Stored items from a collection:
• • •
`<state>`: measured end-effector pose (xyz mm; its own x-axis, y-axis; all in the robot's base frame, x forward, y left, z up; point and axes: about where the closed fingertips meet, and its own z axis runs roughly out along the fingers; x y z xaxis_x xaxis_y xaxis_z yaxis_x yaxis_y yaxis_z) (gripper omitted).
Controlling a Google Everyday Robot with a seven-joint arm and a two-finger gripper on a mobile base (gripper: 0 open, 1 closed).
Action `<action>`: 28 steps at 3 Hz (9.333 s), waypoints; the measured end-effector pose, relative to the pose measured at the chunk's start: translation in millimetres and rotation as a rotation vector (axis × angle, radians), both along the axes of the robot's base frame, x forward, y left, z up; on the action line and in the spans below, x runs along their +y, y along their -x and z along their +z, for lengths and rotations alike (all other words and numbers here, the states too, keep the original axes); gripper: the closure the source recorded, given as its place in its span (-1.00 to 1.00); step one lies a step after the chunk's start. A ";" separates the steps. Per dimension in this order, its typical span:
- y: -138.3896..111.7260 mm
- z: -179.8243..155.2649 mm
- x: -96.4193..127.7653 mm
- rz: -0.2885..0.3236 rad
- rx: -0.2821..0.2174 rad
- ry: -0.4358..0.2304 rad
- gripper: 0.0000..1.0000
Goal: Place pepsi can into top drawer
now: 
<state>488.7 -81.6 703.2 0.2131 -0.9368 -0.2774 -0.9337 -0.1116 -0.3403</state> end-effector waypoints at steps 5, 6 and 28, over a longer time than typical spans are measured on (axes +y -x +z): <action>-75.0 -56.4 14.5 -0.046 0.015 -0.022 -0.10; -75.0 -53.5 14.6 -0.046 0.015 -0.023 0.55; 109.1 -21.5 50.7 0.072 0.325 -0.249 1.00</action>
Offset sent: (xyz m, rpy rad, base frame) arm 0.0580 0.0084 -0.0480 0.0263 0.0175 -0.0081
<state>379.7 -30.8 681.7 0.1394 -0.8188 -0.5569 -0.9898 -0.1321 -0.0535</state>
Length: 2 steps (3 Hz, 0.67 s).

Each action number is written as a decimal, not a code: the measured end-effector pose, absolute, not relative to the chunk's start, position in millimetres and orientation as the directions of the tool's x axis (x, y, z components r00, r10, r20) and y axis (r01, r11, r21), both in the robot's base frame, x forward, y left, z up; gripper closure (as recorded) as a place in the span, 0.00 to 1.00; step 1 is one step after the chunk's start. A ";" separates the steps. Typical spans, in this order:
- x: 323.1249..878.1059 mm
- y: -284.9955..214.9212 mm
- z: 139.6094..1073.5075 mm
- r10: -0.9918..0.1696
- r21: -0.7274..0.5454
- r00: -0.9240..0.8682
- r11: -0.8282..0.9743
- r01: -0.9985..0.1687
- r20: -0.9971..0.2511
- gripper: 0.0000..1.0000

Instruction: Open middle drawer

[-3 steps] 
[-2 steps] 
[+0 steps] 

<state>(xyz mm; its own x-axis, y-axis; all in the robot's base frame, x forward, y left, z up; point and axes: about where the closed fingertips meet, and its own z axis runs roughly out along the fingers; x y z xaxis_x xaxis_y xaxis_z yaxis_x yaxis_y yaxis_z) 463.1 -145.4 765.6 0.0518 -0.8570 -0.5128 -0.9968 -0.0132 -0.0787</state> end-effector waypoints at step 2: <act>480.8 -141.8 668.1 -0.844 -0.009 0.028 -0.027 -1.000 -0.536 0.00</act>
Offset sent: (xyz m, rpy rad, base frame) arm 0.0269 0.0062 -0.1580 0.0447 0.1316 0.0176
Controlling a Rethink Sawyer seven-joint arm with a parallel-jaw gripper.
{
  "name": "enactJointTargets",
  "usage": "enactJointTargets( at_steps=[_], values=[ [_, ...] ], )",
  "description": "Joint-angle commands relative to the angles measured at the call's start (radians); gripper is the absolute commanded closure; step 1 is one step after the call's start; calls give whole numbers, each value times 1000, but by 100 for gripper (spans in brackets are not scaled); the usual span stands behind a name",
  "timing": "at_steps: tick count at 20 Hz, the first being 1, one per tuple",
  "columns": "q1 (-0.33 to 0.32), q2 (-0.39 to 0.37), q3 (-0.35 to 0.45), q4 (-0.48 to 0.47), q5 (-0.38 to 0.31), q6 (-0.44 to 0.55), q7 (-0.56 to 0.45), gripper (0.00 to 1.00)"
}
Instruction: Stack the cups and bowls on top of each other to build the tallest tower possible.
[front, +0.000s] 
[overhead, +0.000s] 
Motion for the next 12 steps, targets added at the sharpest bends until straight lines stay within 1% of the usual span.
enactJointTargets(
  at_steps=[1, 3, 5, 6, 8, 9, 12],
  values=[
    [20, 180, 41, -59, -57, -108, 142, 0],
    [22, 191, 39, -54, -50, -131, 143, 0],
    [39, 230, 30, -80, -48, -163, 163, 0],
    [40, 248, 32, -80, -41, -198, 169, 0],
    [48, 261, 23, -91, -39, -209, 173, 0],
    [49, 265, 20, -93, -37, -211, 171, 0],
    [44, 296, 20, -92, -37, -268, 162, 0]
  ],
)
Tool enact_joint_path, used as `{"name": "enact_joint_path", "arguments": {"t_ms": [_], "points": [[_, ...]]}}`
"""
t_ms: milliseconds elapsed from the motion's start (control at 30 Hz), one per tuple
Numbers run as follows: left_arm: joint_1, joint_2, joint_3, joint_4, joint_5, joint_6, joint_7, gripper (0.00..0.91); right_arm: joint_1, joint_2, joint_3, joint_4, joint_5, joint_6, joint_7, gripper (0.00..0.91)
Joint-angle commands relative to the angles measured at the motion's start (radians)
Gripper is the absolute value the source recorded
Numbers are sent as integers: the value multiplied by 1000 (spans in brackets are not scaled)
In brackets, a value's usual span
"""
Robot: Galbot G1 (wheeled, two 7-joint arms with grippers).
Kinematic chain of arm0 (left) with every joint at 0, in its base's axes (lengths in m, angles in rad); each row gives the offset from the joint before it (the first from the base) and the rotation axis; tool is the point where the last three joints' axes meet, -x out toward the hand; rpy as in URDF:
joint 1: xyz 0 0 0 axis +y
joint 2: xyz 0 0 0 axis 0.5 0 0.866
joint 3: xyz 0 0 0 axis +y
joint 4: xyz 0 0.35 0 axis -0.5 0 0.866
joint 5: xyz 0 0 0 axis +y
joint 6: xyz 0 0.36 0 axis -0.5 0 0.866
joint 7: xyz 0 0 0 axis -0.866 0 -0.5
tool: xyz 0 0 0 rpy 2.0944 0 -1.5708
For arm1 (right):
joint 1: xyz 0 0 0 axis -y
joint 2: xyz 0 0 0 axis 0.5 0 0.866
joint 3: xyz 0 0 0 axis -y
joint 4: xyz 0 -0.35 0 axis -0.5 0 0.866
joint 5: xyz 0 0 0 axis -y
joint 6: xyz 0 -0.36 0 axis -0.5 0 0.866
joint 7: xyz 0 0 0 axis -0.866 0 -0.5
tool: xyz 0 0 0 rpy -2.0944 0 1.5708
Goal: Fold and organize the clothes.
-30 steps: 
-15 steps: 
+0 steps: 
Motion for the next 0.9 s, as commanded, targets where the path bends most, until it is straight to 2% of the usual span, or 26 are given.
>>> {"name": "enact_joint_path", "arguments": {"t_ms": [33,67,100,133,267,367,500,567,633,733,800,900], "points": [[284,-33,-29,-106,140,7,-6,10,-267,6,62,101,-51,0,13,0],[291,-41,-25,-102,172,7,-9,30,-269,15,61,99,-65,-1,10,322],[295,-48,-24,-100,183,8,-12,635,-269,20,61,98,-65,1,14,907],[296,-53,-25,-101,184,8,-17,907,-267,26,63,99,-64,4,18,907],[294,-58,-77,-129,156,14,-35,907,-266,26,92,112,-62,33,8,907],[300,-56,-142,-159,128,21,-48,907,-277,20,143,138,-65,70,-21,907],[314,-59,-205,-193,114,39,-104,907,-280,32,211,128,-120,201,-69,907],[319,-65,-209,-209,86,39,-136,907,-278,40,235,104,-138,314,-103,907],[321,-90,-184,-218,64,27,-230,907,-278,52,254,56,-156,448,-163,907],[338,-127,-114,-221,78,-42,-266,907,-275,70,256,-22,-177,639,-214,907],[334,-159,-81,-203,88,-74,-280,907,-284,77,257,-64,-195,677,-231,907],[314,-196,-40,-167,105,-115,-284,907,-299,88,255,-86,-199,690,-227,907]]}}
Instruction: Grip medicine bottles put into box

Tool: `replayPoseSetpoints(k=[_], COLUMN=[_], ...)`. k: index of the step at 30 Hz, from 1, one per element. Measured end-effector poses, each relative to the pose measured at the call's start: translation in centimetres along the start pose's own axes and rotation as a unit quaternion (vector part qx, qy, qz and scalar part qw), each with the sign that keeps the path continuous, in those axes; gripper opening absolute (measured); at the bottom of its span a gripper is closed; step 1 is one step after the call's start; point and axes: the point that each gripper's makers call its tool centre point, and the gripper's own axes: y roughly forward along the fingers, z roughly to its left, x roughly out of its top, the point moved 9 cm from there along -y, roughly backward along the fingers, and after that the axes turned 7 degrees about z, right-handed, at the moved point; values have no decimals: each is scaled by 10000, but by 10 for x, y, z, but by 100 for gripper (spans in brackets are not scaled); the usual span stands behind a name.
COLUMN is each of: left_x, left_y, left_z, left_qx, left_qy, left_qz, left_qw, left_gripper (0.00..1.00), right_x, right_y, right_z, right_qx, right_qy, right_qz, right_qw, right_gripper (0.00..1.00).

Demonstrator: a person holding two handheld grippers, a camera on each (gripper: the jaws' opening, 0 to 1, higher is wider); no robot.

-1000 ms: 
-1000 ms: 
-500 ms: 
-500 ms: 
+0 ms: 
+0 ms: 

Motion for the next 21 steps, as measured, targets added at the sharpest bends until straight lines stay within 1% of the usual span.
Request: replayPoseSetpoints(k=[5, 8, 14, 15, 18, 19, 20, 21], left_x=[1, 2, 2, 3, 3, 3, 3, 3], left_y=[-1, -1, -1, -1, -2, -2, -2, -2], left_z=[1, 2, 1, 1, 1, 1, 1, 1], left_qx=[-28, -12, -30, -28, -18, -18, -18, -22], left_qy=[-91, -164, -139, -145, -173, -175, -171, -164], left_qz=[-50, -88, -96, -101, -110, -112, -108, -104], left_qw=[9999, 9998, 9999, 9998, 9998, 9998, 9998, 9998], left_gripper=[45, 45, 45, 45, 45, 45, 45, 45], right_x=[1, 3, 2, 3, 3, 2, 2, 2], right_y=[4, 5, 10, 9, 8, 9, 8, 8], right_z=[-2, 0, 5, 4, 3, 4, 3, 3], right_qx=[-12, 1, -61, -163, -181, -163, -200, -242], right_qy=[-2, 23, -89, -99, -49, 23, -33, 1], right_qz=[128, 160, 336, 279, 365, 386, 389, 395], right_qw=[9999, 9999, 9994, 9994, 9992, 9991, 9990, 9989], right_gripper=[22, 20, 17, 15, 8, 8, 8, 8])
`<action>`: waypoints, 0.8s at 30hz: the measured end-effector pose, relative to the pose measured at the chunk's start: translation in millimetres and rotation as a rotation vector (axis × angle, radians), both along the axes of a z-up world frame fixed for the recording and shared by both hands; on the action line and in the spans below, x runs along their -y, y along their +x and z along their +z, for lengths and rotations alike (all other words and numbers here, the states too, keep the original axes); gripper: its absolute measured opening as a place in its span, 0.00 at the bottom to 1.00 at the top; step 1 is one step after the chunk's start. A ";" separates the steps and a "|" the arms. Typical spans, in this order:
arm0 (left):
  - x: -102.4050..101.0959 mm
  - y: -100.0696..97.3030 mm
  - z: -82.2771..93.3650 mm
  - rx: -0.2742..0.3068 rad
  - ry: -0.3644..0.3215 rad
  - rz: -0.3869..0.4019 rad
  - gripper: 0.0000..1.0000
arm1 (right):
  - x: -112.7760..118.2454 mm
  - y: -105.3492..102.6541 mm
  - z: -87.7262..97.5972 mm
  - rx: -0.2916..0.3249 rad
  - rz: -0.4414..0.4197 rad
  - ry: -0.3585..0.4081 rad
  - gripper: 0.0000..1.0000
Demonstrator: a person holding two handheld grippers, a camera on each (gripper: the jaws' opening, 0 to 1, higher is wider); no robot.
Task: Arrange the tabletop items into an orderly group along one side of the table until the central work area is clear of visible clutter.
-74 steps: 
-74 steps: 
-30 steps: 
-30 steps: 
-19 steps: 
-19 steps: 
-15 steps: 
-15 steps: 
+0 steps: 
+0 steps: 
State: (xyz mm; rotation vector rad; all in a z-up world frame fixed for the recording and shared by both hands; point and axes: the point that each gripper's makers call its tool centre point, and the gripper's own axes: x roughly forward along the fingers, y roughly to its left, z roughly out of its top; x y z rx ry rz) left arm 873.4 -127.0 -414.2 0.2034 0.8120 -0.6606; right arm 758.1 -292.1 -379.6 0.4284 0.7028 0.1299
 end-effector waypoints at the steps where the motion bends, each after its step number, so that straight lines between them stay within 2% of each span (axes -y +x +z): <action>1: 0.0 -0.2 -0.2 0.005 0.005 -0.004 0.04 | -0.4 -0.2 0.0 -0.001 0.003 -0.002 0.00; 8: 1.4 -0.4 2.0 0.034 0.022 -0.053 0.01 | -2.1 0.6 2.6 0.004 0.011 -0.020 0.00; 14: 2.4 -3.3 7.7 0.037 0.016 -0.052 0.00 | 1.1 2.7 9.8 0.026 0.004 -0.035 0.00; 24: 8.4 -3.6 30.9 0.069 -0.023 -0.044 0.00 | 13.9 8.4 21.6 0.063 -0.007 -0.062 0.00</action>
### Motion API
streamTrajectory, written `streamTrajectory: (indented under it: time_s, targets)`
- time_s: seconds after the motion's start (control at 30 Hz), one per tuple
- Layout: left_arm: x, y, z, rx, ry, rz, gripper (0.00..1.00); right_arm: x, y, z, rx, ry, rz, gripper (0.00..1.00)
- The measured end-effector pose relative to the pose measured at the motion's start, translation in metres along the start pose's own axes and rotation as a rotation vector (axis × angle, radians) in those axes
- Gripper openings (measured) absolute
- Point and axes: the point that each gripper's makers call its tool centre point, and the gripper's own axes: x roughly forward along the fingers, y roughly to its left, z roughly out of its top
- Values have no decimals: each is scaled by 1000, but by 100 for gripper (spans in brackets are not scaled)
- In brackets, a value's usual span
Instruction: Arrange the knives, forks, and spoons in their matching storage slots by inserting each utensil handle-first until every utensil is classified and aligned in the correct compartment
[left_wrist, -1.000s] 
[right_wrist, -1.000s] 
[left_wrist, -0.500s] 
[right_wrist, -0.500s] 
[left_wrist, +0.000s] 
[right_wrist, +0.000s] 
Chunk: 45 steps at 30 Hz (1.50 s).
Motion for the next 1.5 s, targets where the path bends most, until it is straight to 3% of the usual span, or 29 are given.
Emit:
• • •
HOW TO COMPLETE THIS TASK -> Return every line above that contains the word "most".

FINAL ANSWER ->
Motion for the next 0.9 s, as commanded, targets where the path bends most, until it is straight to 2% of the usual span, or 26 are given.
Motion for the next 1.5 s, targets where the path bends most, until it is straight to 3% of the usual span, or 29 are given.

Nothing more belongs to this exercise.